We usually think of cloud computing as a pure online experience, but bandwidth constraints can make it impractical to move the vast input and output data sets sometimes used in high-performance computing over the internet. For moving more than 250 GB of data, POD offers a disk caddy service that moves information in 2 TB chunks via overnight air shipping.

Peer1 is a long-established hosting company with data centers across the U.S., in Canada, and Europe. It now offers two levels of cloud-based CUDA computing based on the NVIDIA s1070 GPU computing server or the m2050 GPU compute module. The Peer1 CUDA cloud also supports RealityServer software.

Hoopoe is an Israel-based project designed to build cloud-based GPU computing systems based on Tesla GPUs. It’s still in preliminary (alpha) testing, but is running a variety of services including the execution of CUDA programs and video transcoding on demand.
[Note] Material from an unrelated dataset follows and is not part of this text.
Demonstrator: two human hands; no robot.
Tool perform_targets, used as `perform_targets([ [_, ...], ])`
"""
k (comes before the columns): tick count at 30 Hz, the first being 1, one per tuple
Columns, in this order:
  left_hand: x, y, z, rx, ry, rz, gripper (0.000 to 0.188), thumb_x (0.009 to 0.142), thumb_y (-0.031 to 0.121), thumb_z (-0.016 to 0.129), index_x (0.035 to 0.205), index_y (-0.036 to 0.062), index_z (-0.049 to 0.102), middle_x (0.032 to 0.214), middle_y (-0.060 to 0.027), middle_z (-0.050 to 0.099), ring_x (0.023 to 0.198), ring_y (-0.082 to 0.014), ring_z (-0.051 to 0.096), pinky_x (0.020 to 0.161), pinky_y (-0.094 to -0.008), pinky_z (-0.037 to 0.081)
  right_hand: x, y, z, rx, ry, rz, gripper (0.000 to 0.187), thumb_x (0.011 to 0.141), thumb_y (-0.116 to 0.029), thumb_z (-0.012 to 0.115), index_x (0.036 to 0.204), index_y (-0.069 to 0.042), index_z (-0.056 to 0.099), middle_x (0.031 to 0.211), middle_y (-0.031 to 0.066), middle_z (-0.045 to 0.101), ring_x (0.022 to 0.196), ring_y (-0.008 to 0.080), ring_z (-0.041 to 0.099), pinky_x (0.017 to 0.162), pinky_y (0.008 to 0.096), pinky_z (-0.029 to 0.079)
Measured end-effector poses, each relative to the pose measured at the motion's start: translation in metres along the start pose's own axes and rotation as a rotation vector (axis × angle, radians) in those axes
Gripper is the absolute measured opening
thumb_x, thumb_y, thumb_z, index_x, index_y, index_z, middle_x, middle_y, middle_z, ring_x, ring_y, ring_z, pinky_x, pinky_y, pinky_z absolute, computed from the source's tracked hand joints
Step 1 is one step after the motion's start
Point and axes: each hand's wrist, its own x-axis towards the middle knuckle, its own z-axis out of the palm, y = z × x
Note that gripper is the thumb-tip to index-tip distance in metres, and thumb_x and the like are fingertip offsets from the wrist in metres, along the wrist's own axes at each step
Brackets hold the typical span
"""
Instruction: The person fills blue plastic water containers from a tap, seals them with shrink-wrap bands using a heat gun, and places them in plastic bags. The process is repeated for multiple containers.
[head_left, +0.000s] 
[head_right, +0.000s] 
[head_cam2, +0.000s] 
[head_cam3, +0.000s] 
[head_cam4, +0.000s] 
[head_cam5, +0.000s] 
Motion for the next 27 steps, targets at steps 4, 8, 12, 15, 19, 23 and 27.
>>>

One goal of Hoopoe is to provide a big performance boost to distributed applications based on Microsoft .NET technology though extensions called CUDA.NET.

Sabalcore Computing, an Orlando-based provider of on-demand high-performance computing on Linux servers, also offers servers with Tesla GPUs and support for CUDA.

These services are likely to become much more widespread. In the past, when GPUs were thought of purely as display adapters, no one thought very much about the graphics adapters in data center servers since they were almost never called upon to do more than serve up a console screen. But the realization that GPUs are a tremendously cost-effective way to boost performance, that is beginning to change rapidly. For example, IBM recently announced a version of its System x iDataPlex server that couple dual Xeon CPUs with a pair of Tesla 20-series GPUs. “NVIDIA provides an innovative solution for customers who push the envelope in high-performance computing,” said Dave Turek, IBM vice president for deep computing. “GPU acceleration provides performance boosts for many applications in energy exploration, science and financial services. It is among the significant emerging supercomputer technologies to watch in the years ahead.”